The actual finale is even more on a suspense vibe: Lt. Hannah has kidnapped Toni and is in the process of breaking her fingers to find out what she’s told the Cubans. Bolt dashes onto the scene with some other agents, Kraft, and a bound Billy Brazil – ie, Toni’s husband. This finale is unintentionally goofy because suddenly Bolt cares all about Billy and Toni’s relationship (meanwhile, Billy’s the sadist who kidnapped Kramer and was going to blow his brains out!), so he shames Hannah for having tortured the poor girl, threatening to put Billy in the same cell with him when they both go to prison. So here’s yet another sequence that doesn’t culminate in blasting guns or action or whatnot; Hannah merely gives up in exchange for Bolt not fixing it so that Billy shares a cell with him – Billy being known as a master torture artist and all.

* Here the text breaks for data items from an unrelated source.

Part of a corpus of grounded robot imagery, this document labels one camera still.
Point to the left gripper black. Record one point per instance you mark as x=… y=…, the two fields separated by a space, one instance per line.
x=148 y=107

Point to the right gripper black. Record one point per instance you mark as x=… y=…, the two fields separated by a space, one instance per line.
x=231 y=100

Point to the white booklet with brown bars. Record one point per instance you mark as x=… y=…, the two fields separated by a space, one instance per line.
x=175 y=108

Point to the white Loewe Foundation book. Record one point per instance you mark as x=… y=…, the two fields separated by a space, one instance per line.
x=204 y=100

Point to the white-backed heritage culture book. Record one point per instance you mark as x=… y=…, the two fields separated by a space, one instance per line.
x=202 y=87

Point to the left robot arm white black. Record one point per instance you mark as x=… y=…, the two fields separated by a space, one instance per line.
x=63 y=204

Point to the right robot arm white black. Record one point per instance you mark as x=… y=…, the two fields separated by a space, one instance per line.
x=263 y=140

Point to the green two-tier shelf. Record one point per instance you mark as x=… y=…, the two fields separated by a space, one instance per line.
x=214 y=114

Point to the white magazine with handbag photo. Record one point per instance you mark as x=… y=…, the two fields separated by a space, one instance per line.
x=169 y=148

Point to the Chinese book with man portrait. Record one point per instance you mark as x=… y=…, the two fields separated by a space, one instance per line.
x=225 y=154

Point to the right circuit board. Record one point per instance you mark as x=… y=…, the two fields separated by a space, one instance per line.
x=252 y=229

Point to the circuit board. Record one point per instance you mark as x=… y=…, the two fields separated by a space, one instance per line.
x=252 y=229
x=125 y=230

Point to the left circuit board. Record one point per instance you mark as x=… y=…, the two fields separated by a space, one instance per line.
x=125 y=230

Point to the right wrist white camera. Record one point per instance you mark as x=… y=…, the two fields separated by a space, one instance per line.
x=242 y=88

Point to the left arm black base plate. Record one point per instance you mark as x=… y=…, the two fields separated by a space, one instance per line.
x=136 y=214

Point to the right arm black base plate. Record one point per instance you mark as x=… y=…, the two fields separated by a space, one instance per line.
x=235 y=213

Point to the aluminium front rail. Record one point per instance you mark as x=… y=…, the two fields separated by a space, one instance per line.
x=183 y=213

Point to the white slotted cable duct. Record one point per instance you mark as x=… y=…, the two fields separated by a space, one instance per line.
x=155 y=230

And this is where we leave John Bolt; Hannah has given him the location of where the three million is hidden, info which Bolt will give Kraft per agreement – Kraft wants to climb the ladder as the guy who busted the dirty cops and found the three million – but for contrived reasons Bolt won’t give him the info until the following morning. Kraft says he’s going to sleep on Bolt’s floor that night. And that’s really how the novel – and the series – comes to a conclusion. So overall, I’d say Kill For It was my least favorite volume of Narc, which is not to say it was bad or anything – just too jumbled with plots, too lacking in action or thrills.

Anyway like I wrote above I really took my time reading this series; I found that, like The Butcher, it was best appreciated if you took long gaps between volumes, otherwise it would get a bit repetitive. I don’t exaggerate when I say a lot of the narrative of this one is given over to arbitrary trips into the thoughts of various one-off characters. The earliest volumes also had this, but they also had memorable action sequences and more-gripping plots, leading me to suspect that Olden was struggling to maintain his writing pace and wasn’t able to give these later volumes as much attention – the deadline was too quickly approaching. That said, the series always appropriated the vibe of your typical ‘70s crime thriller, which is to say it had coolness in spades, and despite the occasional “off” installment I still really enjoyed it overall.